**DATASET EXTRACT**.
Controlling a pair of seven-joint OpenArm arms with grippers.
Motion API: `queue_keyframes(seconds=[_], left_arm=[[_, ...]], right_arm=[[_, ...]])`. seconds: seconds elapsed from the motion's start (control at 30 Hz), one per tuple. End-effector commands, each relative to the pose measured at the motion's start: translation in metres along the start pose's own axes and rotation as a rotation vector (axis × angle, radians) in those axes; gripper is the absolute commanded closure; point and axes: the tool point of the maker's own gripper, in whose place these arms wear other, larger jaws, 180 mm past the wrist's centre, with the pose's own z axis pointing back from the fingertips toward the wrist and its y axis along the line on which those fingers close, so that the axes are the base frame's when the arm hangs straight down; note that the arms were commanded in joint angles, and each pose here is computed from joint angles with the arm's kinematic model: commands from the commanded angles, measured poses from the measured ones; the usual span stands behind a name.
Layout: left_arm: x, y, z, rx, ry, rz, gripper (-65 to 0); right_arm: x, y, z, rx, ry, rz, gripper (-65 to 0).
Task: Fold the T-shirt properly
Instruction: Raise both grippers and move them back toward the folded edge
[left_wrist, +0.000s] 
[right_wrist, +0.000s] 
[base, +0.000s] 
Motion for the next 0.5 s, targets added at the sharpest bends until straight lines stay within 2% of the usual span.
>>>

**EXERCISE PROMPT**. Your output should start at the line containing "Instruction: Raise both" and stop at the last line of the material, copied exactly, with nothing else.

**EXERCISE SOLUTION**.
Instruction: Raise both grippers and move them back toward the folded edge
[left_wrist, +0.000s] 
[right_wrist, +0.000s] 
[base, +0.000s] 
Motion for the next 0.5 s, targets added at the sharpest bends until straight lines stay within 2% of the usual span.
>>>

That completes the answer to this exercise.